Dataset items
====

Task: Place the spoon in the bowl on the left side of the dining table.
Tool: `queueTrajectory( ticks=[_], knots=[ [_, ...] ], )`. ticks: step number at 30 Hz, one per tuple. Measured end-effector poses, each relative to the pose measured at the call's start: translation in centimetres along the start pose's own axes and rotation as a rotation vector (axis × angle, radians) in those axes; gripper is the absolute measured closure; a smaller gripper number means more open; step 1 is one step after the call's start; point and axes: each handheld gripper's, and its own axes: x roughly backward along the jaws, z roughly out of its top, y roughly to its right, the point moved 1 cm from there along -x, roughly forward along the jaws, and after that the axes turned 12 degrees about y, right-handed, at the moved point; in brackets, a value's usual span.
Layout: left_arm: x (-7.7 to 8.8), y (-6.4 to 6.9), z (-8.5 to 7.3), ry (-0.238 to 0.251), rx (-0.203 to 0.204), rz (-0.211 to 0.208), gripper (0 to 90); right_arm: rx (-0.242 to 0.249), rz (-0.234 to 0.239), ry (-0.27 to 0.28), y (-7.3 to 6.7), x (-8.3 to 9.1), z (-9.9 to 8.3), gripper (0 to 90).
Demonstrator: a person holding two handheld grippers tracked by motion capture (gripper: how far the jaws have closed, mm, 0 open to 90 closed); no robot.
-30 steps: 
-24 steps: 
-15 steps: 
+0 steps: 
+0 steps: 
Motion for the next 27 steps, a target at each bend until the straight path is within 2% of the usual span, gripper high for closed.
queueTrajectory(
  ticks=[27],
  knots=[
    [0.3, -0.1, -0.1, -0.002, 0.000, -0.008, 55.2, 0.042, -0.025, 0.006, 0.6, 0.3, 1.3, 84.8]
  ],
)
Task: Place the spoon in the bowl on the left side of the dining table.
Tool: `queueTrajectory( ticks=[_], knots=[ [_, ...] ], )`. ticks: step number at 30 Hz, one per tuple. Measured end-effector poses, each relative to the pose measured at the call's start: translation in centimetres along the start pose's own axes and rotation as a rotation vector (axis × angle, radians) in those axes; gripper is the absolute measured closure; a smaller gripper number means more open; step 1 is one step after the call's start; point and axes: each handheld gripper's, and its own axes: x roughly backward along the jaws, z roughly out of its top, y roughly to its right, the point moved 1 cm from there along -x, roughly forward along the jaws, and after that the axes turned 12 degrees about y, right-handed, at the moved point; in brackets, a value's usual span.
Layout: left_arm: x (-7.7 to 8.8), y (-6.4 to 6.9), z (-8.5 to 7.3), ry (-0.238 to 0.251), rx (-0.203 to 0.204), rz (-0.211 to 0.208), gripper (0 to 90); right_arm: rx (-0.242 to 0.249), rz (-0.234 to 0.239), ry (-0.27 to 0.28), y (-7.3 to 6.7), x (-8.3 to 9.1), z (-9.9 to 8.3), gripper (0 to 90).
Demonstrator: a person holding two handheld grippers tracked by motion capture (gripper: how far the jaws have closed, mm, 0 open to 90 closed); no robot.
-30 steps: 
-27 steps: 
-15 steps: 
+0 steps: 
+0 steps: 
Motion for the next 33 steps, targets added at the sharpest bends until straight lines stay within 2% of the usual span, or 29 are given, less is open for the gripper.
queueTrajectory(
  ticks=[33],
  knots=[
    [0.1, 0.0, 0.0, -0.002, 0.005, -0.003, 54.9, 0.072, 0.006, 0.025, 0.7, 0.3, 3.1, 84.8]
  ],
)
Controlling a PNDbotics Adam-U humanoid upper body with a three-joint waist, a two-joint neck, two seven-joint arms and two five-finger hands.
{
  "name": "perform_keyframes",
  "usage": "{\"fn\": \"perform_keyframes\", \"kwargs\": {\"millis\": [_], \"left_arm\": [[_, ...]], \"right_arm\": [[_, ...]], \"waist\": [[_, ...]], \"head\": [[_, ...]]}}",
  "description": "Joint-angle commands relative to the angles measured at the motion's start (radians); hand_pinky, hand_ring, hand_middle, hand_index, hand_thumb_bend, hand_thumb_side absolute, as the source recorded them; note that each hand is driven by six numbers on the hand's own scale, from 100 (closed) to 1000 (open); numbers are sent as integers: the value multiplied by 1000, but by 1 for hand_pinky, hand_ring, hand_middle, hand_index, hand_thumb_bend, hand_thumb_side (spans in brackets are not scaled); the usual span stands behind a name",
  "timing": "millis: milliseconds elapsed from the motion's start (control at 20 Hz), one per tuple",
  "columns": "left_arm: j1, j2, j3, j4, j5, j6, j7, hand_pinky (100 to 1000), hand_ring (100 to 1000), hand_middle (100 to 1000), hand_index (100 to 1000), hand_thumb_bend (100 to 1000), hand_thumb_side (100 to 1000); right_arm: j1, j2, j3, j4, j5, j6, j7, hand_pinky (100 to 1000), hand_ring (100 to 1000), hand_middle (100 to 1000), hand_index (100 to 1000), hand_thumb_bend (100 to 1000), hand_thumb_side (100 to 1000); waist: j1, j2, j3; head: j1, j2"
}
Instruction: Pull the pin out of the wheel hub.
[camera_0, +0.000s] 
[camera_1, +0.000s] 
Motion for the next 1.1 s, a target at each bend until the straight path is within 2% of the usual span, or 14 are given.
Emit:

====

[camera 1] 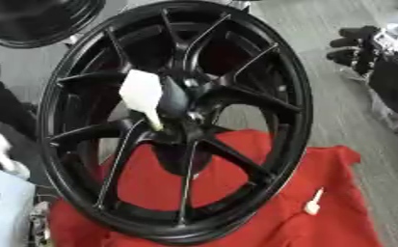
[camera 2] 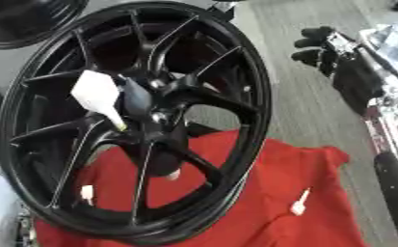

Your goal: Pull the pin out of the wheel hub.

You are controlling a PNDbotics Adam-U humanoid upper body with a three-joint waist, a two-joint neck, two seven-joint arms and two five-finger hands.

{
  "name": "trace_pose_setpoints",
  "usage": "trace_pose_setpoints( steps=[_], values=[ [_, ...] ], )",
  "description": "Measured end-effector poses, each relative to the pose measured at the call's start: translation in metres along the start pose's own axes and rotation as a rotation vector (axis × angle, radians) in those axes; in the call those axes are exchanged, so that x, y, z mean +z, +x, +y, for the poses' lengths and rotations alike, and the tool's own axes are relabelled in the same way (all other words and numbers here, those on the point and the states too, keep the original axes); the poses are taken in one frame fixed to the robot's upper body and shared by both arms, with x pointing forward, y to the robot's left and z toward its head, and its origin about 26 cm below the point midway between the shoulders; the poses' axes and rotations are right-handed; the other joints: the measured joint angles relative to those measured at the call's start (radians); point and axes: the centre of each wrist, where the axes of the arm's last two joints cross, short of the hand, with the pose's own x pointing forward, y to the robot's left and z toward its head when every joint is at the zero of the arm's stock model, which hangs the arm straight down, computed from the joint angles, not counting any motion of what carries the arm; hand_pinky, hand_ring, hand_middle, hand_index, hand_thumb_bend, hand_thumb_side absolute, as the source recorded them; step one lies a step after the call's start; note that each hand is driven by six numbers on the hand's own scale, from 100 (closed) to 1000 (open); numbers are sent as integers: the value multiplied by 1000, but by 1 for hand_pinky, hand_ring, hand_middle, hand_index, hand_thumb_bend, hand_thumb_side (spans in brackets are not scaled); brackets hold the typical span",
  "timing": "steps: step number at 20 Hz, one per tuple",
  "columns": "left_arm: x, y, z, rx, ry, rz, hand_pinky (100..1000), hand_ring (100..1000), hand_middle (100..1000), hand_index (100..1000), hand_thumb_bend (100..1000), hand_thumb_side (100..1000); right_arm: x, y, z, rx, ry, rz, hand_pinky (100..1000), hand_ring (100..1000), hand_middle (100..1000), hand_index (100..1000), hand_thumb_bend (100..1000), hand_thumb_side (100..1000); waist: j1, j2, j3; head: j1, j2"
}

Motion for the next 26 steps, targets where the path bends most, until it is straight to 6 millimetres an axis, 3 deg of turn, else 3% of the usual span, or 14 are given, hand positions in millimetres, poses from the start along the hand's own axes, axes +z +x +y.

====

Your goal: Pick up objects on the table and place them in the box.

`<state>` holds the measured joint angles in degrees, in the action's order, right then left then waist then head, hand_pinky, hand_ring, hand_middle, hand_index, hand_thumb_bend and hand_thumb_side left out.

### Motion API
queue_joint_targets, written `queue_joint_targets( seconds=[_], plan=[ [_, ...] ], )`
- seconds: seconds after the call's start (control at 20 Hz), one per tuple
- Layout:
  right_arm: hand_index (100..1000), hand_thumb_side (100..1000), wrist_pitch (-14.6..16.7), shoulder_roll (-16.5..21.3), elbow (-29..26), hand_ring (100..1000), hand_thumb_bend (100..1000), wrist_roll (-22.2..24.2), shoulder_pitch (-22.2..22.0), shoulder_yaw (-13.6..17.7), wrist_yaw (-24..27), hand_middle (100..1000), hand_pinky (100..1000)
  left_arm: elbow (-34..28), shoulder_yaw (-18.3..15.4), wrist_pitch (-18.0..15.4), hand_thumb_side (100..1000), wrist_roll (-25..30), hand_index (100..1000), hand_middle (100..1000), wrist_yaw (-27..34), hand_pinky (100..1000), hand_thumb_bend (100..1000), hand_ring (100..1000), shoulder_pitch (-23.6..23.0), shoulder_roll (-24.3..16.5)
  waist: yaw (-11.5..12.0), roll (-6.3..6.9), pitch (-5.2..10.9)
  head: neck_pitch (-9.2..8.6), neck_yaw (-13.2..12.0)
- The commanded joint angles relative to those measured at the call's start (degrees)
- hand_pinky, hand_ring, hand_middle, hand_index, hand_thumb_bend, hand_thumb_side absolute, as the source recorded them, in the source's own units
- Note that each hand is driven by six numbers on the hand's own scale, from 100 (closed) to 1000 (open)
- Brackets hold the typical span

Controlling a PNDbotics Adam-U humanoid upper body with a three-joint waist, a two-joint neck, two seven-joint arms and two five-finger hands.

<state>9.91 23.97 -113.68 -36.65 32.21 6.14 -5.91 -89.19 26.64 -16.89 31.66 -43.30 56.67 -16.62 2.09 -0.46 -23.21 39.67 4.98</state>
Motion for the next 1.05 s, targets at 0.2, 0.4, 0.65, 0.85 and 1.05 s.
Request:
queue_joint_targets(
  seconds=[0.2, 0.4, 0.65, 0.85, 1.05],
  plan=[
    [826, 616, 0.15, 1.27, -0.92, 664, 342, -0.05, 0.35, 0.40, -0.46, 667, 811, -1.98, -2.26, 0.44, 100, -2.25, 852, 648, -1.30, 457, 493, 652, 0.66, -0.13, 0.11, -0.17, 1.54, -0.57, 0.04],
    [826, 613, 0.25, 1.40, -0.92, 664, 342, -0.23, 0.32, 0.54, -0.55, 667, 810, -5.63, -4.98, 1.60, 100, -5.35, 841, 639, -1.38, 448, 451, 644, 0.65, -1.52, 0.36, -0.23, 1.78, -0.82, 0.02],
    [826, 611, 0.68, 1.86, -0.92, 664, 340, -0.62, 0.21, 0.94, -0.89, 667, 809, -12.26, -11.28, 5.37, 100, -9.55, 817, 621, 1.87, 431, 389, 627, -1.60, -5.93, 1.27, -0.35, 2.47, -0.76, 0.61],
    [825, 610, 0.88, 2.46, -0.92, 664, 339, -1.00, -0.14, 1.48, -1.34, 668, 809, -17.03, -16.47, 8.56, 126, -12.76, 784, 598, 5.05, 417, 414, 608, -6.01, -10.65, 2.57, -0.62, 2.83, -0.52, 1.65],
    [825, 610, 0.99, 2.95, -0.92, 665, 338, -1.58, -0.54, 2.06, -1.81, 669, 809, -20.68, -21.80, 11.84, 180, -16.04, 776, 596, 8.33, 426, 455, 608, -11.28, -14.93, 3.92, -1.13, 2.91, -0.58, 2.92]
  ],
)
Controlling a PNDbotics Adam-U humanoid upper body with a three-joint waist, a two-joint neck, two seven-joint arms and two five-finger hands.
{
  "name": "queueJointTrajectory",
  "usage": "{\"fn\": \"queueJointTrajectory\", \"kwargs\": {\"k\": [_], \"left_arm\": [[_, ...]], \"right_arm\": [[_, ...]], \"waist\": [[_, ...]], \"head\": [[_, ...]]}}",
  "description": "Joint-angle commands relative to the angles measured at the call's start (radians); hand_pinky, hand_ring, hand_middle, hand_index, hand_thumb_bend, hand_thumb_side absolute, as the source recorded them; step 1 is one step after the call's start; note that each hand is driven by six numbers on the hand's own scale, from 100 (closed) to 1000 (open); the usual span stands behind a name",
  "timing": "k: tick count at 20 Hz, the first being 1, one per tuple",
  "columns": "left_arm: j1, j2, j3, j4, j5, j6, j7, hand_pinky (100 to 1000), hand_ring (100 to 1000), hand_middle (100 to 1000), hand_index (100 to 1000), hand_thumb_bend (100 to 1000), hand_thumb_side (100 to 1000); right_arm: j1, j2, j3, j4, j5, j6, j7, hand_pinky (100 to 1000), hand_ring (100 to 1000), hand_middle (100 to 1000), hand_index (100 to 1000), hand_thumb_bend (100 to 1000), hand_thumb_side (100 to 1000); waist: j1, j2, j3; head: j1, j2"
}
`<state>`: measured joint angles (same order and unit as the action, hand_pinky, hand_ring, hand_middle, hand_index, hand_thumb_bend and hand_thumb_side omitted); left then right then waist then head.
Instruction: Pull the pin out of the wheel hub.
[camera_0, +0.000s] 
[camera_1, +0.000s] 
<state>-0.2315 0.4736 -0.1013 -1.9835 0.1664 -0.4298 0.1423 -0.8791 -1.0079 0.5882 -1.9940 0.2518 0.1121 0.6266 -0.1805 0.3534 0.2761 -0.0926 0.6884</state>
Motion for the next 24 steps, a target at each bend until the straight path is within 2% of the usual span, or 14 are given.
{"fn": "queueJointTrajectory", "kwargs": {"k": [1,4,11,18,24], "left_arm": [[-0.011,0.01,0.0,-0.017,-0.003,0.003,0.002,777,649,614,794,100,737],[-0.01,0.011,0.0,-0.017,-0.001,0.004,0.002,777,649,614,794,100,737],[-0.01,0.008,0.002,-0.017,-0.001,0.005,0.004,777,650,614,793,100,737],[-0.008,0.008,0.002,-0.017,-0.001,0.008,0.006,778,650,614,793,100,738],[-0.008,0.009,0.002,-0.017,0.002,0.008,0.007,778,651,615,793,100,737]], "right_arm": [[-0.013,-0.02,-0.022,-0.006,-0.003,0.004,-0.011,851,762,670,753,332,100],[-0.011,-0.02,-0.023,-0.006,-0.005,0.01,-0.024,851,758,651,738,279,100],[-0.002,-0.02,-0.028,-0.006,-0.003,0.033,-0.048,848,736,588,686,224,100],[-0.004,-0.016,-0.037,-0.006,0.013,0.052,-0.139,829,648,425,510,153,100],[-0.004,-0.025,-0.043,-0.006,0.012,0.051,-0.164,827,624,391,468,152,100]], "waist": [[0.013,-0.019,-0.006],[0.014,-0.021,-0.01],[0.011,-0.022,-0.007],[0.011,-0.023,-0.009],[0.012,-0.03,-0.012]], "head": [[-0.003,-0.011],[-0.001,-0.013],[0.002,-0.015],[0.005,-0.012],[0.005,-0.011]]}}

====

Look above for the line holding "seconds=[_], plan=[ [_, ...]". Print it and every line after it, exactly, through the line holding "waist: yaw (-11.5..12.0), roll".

-- WRITTEN SOLUTION --
queue_joint_targets, written `queue_joint_targets( seconds=[_], plan=[ [_, ...] ], )`
- seconds: seconds after the call's start (control at 20 Hz), one per tuple
- Layout:
  right_arm: hand_index (100..1000), hand_thumb_side (100..1000), wrist_pitch (-14.6..16.7), shoulder_roll (-16.5..21.3), elbow (-29..26), hand_ring (100..1000), hand_thumb_bend (100..1000), wrist_roll (-22.2..24.2), shoulder_pitch (-22.2..22.0), shoulder_yaw (-13.6..17.7), wrist_yaw (-24..27), hand_middle (100..1000), hand_pinky (100..1000)
  left_arm: elbow (-34..28), shoulder_yaw (-18.3..15.4), wrist_pitch (-18.0..15.4), hand_thumb_side (100..1000), wrist_roll (-25..30), hand_index (100..1000), hand_middle (100..1000), wrist_yaw (-27..34), hand_pinky (100..1000), hand_thumb_bend (100..1000), hand_ring (100..1000), shoulder_pitch (-23.6..23.0), shoulder_roll (-24.3..16.5)
  waist: yaw (-11.5..12.0), roll (-6.3..6.9), pitch (-5.2..10.9)

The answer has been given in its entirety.